Groups work to deploy shots to minority groups

Dorrit Crawford receives the first dose of the coronavirus vaccine at a pop-up COVID-19 vaccination site at the God’s Battalion of Prayer Church in New York. Associated Press/Photo by Mary Altaffer (file)

Mistrust, lack of access cause COVID-19 vaccine gaps

Dr. Omari Hodge practices family medicine in Gainesville, Ga. These days, he spends a lot of time sharing information and answering patients’ questions about the COVID-19 vaccines. Hodge said many of his older African American patients “don’t necessarily trust the vaccine, because they were alive during some of the times when science wasn’t as kind … to them.”

States and cities are working to get the vaccine to minority communities hardest hit by COVID-19. But a lack of trust and barriers to access are slowing those efforts.

“As a black male, when I first heard about the vaccine … there was some skepticism and doubt,” Hodge said. Wanting to set an example for his patients, he researched the available vaccines and then decided to get the shots. Now he empathizes with nervous patients and tells them, “Even in the face of fear, make the best decision you can for your health and the health of those around you.”

Data from the U.S. Centers for Disease Control and Prevention show that 9.7 percent of the U.S. population was fully vaccinated as of Tuesday, while 18.4 percent had received at least one dose. So far, black and Hispanic people have disproportionately lower rates of vaccination than whites while having more than their share of COVID-19 cases. By late January, 17 states reported vaccine data by race, revealing the disparity: In Mississippi, where an estimated 37.8 percent of the population is African American, black people had 15 percent of vaccinations, 38 percent of COVID-19 cases, and 42 percent of deaths. By March, most states were publicly sharing racial data, and the trend became even clearer.

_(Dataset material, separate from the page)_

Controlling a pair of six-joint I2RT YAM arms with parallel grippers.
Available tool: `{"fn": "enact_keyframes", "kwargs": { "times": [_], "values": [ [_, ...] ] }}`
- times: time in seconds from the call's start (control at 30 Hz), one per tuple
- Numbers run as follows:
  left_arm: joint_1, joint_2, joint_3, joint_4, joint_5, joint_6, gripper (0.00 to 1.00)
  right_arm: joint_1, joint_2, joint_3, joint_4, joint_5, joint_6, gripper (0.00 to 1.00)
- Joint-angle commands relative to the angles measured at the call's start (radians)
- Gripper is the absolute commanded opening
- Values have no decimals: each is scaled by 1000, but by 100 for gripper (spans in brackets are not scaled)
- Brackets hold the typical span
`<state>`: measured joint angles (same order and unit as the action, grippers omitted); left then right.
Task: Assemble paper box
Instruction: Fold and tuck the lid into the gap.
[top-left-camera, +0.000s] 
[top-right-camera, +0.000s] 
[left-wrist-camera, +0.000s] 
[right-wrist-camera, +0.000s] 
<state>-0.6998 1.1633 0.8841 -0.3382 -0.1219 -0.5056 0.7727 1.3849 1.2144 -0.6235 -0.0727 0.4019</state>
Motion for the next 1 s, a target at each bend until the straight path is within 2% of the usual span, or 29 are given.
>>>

Several factors may contribute to the disparity. Impoverished, majority-black or Hispanic neighborhoods have fewer pharmacies, hospitals, and other sites for vaccine distribution. Residents must travel further to get immunized, which is difficult for elderly people or those without cars. Inflexible jobs prevent some from taking time off to get a vaccine. Many states have used online scheduling to coordinate appointments, but unreliable internet access can put that out of reach. For the Hispanic community, language barriers can hinder communication about the vaccine’s availability.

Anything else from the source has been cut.